ACTIVITY:
Using the records below, filter out every line that lacks "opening" and copy the rest.

Top of INFORMATION SUPPLIED

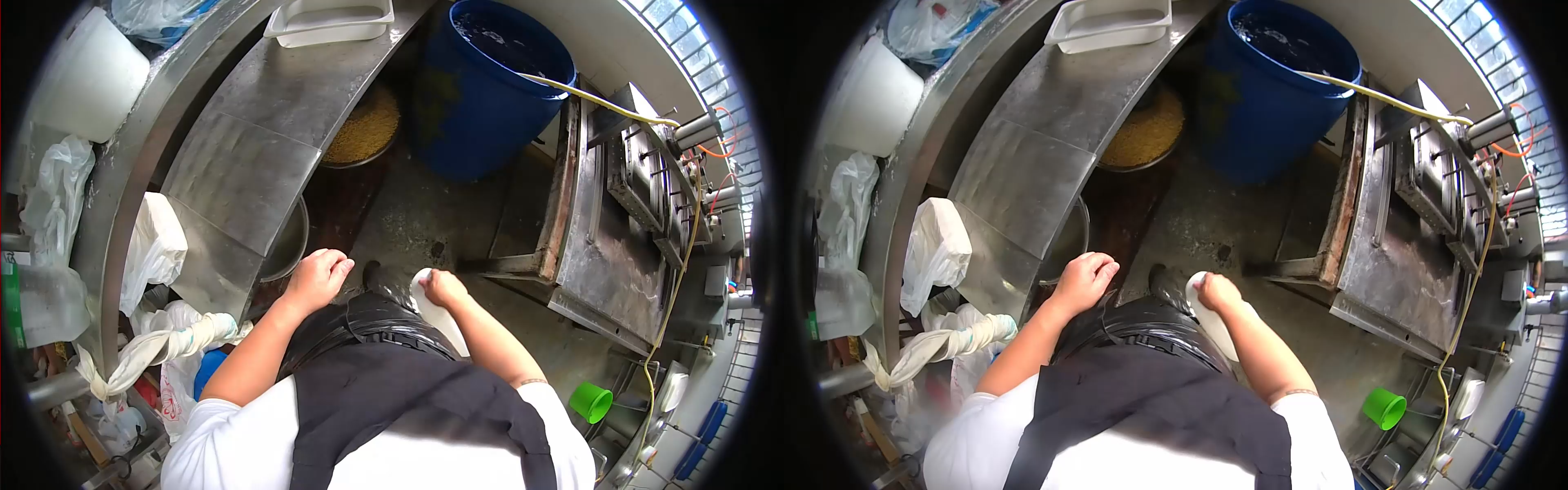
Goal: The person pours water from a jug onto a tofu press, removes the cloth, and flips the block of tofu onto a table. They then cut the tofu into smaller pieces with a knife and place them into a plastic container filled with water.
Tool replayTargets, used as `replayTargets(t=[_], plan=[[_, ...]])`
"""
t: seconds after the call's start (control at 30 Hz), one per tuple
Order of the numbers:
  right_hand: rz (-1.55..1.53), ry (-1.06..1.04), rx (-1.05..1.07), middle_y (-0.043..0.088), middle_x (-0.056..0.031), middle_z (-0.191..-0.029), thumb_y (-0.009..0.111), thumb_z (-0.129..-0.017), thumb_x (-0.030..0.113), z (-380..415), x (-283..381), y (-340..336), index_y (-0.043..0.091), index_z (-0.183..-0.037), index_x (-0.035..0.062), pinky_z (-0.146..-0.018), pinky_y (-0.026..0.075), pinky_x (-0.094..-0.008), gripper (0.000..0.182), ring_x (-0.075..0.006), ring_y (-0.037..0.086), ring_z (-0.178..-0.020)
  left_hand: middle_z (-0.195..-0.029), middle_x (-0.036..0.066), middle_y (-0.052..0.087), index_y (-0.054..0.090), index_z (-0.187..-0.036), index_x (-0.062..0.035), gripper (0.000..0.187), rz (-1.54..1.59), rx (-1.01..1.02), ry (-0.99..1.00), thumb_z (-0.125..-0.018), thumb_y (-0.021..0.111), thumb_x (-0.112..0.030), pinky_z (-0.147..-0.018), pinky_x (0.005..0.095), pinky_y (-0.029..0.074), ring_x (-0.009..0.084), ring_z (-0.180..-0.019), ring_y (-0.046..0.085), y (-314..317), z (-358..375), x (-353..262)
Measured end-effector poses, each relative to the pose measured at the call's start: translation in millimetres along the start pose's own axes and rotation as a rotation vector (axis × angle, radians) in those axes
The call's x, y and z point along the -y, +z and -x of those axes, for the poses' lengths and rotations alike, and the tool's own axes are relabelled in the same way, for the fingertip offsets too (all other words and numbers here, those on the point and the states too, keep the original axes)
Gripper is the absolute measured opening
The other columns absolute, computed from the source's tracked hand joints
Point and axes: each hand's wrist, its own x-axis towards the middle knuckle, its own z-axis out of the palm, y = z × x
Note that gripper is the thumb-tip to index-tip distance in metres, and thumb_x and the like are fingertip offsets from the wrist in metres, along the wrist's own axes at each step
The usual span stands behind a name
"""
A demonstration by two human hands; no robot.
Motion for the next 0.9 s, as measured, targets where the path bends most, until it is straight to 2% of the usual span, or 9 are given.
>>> replayTargets(t=[0.1,0.3,0.43,0.5,0.63,0.67,0.77,0.83,0.9], plan=[[-0.012,0.171,-0.010,0.071,-0.0287,-0.112,0.064,-0.098,0.045,-29,-23,-9,0.072,-0.112,-0.0024,-0.094,0.056,-0.0499,0.050,-0.0430,0.070,-0.106,-0.090,0.017,0.071,0.072,-0.099,-0.0006,0.023,0.033,-0.026,0.005,-0.098,0.067,-0.023,-0.076,0.0421,0.054,0.0346,-0.085,0.068,-15,-3,13],[-0.063,0.566,-0.210,0.072,-0.0261,-0.115,0.066,-0.098,0.041,-22,-104,-77,0.071,-0.119,-0.0021,-0.076,0.063,-0.0480,0.049,-0.0395,0.074,-0.097,-0.088,0.016,0.070,0.072,-0.100,-0.0007,0.023,0.094,-0.127,0.006,-0.098,0.067,-0.023,-0.071,0.0396,0.053,0.0312,-0.078,0.067,-36,-21,58],[0.174,0.602,-0.330,0.072,-0.0285,-0.112,0.067,-0.097,0.040,50,-101,-162,0.073,-0.110,-0.0061,-0.080,0.061,-0.0476,0.048,-0.0399,0.073,-0.101,-0.091,0.019,0.071,0.072,-0.098,-0.0021,0.022,0.113,-0.119,-0.030,-0.097,0.069,-0.024,-0.074,0.0431,0.055,0.0377,-0.082,0.068,-49,-37,70],[0.179,0.686,-0.196,0.070,-0.0292,-0.117,0.067,-0.096,0.039,83,-69,-191,0.073,-0.111,-0.0049,-0.097,0.055,-0.0468,0.047,-0.0391,0.069,-0.114,-0.090,0.019,0.071,0.072,-0.098,-0.0018,0.022,0.136,-0.167,0.009,-0.097,0.069,-0.024,-0.073,0.0433,0.055,0.0372,-0.081,0.068,-52,-42,82],[0.055,0.773,0.042,0.074,-0.0251,-0.083,0.069,-0.095,0.045,106,-52,-191,0.074,-0.090,-0.0089,-0.073,0.062,-0.0457,0.054,-0.0349,0.077,-0.075,-0.088,0.019,0.070,0.072,-0.097,-0.0014,0.021,0.127,-0.189,0.022,-0.097,0.069,-0.022,-0.071,0.0439,0.054,0.0363,-0.078,0.067,-65,-53,104],[0.016,0.732,0.023,0.067,-0.0199,-0.060,0.071,-0.095,0.043,105,-58,-182,0.067,-0.072,-0.0080,-0.061,0.059,-0.0431,0.056,-0.0311,0.072,-0.055,-0.088,0.019,0.070,0.071,-0.095,-0.0010,0.021,0.129,-0.220,0.034,-0.097,0.069,-0.022,-0.070,0.0437,0.053,0.0360,-0.078,0.067,-69,-55,110],[-0.030,0.601,-0.047,0.066,-0.0196,-0.060,0.070,-0.096,0.041,92,-69,-176,0.065,-0.080,-0.0066,-0.058,0.059,-0.0434,0.050,-0.0303,0.072,-0.055,-0.087,0.019,0.070,0.070,-0.093,-0.0011,0.023,0.167,-0.269,-0.023,-0.098,0.068,-0.023,-0.071,0.0441,0.054,0.0371,-0.080,0.067,-78,-59,117],[0.013,0.437,-0.268,0.066,-0.0195,-0.062,0.071,-0.095,0.039,83,-61,-192,0.065,-0.087,-0.0061,-0.057,0.059,-0.0442,0.046,-0.0302,0.071,-0.053,-0.087,0.019,0.070,0.070,-0.092,-0.0012,0.023,0.150,-0.274,-0.019,-0.098,0.068,-0.023,-0.072,0.0443,0.054,0.0375,-0.081,0.067,-77,-61,117],[0.099,0.247,-0.598,0.071,-0.0244,-0.081,0.075,-0.091,0.038,66,-78,-213,0.065,-0.094,-0.0042,-0.068,0.058,-0.0476,0.044,-0.0377,0.073,-0.071,-0.087,0.018,0.070,0.070,-0.092,-0.0013,0.023,0.128,-0.274,-0.016,-0.098,0.068,-0.024,-0.072,0.0445,0.054,0.0378,-0.081,0.067,-76,-64,114]])
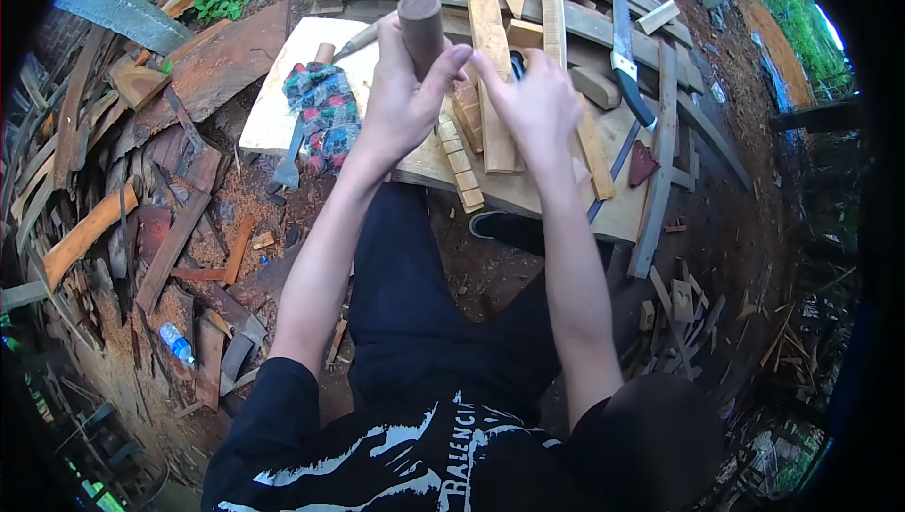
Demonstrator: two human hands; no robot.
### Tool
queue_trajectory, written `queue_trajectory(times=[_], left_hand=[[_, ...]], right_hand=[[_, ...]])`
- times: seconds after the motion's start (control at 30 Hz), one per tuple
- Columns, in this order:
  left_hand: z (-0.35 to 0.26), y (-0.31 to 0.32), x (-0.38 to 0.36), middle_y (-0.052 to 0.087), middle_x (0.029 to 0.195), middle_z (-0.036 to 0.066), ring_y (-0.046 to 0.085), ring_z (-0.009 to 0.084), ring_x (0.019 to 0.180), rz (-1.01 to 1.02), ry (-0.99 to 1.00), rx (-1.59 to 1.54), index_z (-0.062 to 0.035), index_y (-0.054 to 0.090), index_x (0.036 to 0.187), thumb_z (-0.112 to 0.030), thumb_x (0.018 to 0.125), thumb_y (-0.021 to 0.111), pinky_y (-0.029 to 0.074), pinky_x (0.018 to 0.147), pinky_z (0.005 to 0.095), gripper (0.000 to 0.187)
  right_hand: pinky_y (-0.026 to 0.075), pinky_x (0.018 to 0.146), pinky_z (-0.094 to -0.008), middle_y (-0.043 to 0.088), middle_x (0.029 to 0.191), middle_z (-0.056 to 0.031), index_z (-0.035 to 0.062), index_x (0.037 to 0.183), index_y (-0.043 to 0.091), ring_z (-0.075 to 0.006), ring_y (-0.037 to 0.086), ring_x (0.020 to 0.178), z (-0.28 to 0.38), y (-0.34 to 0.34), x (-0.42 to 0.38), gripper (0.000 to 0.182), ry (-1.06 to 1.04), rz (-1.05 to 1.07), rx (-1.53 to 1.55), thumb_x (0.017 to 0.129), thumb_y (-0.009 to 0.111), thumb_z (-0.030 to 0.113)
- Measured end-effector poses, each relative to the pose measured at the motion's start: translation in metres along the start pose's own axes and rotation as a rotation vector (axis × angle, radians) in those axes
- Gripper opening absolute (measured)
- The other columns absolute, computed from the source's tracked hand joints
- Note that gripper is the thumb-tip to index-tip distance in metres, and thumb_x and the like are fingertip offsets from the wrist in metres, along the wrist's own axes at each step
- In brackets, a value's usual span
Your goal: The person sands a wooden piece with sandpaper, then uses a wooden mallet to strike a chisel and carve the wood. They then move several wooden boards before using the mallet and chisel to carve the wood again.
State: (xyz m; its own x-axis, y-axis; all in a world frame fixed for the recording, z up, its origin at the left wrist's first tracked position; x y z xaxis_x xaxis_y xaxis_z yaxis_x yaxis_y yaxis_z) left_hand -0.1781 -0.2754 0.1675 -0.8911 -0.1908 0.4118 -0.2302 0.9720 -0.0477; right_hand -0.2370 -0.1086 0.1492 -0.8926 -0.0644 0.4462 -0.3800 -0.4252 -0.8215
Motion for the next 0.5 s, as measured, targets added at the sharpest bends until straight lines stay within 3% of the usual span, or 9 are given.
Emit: queue_trajectory(times=[0.03,0.1,0.2,0.23,0.3,0.37,0.4,0.47,0.5], left_hand=[[0.002,0.0,0.0,0.062,0.097,0.009,0.067,0.0158,0.085,-0.005,0.012,0.002,0.001,0.038,0.125,-0.016,0.102,0.063,0.054,0.077,0.0301,0.038],[0.006,0.0,-0.002,0.064,0.096,0.011,0.068,0.0173,0.085,0.003,0.072,0.08,-0.0017,0.036,0.117,-0.018,0.1,0.067,0.055,0.076,0.0315,0.039],[0.0,0.01,-0.008,0.064,0.104,0.017,0.067,0.0216,0.092,0.057,0.034,0.112,-0.0017,0.035,0.12,-0.02,0.1,0.067,0.054,0.079,0.0351,0.041],[-0.004,0.013,-0.01,0.063,0.106,0.018,0.067,0.0229,0.093,0.062,0.057,0.163,-0.0019,0.035,0.121,-0.02,0.101,0.066,0.054,0.08,0.0364,0.041],[-0.006,0.016,-0.012,0.061,0.106,0.019,0.066,0.0265,0.093,0.073,0.053,0.151,-0.0021,0.035,0.123,-0.021,0.101,0.065,0.053,0.081,0.0394,0.042],[-0.007,0.022,-0.013,0.061,0.104,0.019,0.066,0.0291,0.095,0.1,0.1,0.16,-0.0018,0.034,0.125,-0.02,0.102,0.064,0.052,0.083,0.0414,0.042],[-0.008,0.022,-0.013,0.058,0.106,0.013,0.062,0.0182,0.098,0.121,0.063,0.183,-0.0016,0.034,0.127,-0.016,0.102,0.064,0.052,0.085,0.0342,0.042],[-0.004,0.023,-0.01,0.057,0.108,0.014,0.062,0.0194,0.1,0.129,0.049,0.165,-0.0015,0.033,0.129,-0.015,0.102,0.063,0.051,0.087,0.0347,0.042],[0.0,0.024,-0.009,0.056,0.11,0.015,0.061,0.0206,0.102,0.153,0.029,0.15,-0.0014,0.032,0.13,-0.015,0.102,0.062,0.051,0.089,0.0351,0.043]], right_hand=[[0.057,0.076,-0.0459,0.073,0.098,-0.0215,0.0008,0.1,0.07,-0.0366,0.072,0.088,0.002,0.008,0.012,0.063,-0.008,-0.01,0.003,0.077,0.08,0.059],[0.058,0.085,-0.0434,0.074,0.104,-0.0211,-0.0012,0.101,0.07,-0.0365,0.072,0.099,-0.004,0.07,0.017,0.063,0.024,0.52,-0.156,0.076,0.08,0.056],[0.058,0.088,-0.0446,0.073,0.107,-0.0251,-0.0015,0.107,0.069,-0.039,0.072,0.102,-0.012,0.079,0.029,0.059,0.077,0.607,-0.088,0.075,0.081,0.047],[0.058,0.088,-0.0446,0.072,0.107,-0.0267,-0.0044,0.116,0.067,-0.0396,0.073,0.099,-0.017,0.073,0.034,0.059,0.119,0.571,-0.014,0.076,0.077,0.038],[0.057,0.089,-0.0445,0.072,0.105,-0.0274,-0.0042,0.122,0.065,-0.0391,0.072,0.1,-0.027,0.053,0.042,0.064,0.172,0.671,0.216,0.075,0.077,0.037],[0.057,0.086,-0.0427,0.072,0.105,-0.0269,-0.0034,0.127,0.062,-0.0355,0.073,0.099,-0.028,0.005,0.049,0.068,0.112,0.453,0.278,0.074,0.078,0.035],[0.058,0.082,-0.0387,0.072,0.106,-0.0249,-0.0029,0.131,0.058,-0.0295,0.073,0.094,-0.037,-0.008,0.054,0.068,0.073,0.355,0.404,0.076,0.079,0.031],[0.056,0.074,-0.0342,0.069,0.103,-0.0145,-0.0035,0.132,0.056,-0.0188,0.067,0.082,-0.019,-0.088,0.05,0.061,0.059,0.218,0.637,0.086,0.078,0.03],[0.055,0.069,-0.0324,0.069,0.102,-0.0134,-0.0035,0.131,0.056,-0.0168,0.065,0.08,-0.007,-0.134,0.049,0.06,0.071,0.118,0.557,0.089,0.078,0.034]])
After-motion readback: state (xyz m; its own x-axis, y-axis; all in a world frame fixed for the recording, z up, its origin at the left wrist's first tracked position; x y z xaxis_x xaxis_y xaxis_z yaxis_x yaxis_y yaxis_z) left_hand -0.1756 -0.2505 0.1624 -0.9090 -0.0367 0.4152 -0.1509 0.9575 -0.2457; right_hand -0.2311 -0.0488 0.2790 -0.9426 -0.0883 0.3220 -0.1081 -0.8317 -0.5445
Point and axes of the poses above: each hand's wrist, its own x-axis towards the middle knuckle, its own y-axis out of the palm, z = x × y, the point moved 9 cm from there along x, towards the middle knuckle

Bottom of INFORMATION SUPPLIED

SOLUTION FOR THIS PROBLEM:
Gripper is the absolute measured opening
- Gripper opening absolute (measured)

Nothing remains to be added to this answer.